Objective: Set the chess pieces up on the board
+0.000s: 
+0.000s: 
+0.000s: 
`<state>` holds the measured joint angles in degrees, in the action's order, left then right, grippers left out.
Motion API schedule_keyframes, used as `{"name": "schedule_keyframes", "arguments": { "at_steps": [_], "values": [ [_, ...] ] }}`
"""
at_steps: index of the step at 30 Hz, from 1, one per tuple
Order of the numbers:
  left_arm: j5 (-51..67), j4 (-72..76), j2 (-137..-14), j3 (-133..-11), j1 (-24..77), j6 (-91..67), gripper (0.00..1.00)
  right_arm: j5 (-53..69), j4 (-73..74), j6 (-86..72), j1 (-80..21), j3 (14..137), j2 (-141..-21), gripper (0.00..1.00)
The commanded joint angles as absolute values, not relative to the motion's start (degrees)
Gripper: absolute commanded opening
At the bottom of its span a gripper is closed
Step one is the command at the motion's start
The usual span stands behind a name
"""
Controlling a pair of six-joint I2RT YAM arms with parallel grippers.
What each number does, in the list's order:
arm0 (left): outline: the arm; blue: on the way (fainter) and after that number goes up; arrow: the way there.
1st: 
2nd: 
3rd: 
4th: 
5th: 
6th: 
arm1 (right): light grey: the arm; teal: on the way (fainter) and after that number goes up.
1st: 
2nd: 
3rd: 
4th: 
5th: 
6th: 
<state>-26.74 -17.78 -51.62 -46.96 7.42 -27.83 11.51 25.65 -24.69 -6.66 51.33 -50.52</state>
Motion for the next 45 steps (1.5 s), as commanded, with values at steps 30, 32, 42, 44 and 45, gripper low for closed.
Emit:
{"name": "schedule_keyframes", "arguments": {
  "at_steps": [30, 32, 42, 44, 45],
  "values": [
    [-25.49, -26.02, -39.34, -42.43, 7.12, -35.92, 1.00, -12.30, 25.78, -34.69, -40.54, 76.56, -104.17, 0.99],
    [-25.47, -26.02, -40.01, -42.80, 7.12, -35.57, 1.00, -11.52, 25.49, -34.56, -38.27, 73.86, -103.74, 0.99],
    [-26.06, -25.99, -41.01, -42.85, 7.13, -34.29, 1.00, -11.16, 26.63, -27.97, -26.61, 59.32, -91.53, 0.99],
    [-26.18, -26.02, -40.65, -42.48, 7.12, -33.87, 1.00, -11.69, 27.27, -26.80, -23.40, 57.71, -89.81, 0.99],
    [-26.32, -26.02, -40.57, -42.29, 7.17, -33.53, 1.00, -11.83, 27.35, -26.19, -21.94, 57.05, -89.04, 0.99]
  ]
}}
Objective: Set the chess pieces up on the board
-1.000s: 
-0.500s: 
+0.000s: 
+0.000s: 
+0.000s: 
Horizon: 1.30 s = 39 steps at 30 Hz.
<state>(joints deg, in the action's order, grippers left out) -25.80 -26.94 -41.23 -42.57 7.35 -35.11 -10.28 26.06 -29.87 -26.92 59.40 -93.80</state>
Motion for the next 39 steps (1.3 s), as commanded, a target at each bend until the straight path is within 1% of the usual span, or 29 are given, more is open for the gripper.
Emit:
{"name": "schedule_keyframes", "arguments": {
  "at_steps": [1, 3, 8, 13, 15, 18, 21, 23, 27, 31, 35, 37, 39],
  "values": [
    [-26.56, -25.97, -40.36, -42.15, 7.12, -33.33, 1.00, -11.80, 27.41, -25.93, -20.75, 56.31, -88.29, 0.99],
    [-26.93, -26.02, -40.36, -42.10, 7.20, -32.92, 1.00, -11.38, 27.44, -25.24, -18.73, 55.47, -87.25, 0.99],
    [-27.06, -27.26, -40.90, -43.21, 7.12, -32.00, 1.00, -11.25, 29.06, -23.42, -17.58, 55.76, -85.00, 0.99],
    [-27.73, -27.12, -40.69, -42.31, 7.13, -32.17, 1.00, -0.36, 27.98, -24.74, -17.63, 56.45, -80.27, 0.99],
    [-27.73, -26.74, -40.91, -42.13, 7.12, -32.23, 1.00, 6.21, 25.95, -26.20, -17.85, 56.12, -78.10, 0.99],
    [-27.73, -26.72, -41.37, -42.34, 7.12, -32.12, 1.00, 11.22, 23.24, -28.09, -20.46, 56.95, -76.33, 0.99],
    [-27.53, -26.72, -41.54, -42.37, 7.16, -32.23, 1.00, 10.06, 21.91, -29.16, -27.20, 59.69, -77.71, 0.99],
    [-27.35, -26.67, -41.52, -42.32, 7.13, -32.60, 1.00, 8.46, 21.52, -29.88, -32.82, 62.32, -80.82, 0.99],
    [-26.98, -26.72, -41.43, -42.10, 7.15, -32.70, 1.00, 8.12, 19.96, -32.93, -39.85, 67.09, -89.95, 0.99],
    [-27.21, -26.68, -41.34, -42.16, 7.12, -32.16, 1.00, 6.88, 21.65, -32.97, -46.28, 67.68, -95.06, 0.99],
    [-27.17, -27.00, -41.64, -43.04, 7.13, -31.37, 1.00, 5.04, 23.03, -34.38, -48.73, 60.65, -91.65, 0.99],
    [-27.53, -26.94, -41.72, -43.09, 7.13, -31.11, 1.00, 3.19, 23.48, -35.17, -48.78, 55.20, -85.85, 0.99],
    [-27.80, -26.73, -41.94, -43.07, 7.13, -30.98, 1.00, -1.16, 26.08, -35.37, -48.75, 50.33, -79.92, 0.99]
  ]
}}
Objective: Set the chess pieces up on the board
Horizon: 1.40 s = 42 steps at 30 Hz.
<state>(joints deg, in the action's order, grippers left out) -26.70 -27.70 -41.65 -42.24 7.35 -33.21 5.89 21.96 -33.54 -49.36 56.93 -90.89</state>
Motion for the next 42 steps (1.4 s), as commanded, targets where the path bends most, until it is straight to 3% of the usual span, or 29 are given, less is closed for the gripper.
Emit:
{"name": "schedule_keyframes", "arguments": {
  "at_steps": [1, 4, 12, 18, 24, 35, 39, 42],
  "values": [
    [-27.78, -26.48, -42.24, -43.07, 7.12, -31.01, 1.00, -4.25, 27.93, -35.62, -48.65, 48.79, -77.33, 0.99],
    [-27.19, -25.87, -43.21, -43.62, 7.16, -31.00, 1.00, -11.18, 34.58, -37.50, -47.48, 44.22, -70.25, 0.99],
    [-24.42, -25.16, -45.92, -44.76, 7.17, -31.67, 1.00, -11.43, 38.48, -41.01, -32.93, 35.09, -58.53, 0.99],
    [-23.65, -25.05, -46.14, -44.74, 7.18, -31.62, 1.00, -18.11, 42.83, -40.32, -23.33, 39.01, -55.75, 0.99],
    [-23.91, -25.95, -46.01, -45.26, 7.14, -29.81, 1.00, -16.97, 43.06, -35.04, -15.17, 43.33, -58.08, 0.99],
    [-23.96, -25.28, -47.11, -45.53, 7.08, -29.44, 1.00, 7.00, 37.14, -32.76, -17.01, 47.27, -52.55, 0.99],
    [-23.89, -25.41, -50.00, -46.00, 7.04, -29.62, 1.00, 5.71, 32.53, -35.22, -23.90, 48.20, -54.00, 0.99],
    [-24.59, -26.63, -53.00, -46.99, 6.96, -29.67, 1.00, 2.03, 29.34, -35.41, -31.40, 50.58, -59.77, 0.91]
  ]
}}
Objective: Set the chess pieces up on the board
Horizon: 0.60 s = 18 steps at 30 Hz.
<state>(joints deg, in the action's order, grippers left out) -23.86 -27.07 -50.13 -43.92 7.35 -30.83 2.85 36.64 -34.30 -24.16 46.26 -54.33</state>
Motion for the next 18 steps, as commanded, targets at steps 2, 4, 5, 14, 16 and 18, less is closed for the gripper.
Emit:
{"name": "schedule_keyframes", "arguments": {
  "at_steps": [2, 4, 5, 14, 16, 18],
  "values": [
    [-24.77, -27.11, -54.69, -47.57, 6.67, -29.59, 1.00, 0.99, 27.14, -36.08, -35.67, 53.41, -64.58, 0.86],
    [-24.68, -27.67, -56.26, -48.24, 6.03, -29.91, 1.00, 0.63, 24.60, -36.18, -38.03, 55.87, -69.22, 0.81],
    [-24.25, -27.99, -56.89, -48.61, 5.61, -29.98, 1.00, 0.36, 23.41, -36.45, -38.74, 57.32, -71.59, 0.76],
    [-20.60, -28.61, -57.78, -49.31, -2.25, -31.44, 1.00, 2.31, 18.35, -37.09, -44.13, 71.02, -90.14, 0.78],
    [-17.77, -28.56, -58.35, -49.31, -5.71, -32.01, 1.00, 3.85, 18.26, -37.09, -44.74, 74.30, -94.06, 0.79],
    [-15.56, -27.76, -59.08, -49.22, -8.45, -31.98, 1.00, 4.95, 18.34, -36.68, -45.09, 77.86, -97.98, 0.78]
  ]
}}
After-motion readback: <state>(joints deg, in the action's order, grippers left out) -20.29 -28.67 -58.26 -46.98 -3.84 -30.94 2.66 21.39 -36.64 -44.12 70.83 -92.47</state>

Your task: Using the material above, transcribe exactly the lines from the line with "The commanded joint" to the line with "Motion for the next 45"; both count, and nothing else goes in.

Answer for the task:
The commanded joint angles as absolute values, not relative to the motion's start (degrees)
Gripper: absolute commanded opening
At the bottom of its span a gripper is closed
Step one is the command at the motion's start
The usual span stands behind a name
"""
Controlling a pair of six-joint I2RT YAM arms with parallel grippers.
What each number does, in the list's order:
arm0 (left): outline: the arm; blue: on the way (fainter) and after that number goes up; arrow: the way there.
1st: 
2nd: 
3rd: 
4th: 
5th: 
6th: 
arm1 (right): light grey: the arm; teal: on the way (fainter) and after that number goes up.
1st: 
2nd: 
3rd: 
4th: 
5th: 
6th: 
<state>-26.74 -17.78 -51.62 -46.96 7.42 -27.83 11.51 25.65 -24.69 -6.66 51.33 -50.52</state>
Motion for the next 45 steps (1.5 s), as commanded, with values at steps 30, 32, 42, 44 and 45, gripper low for closed.

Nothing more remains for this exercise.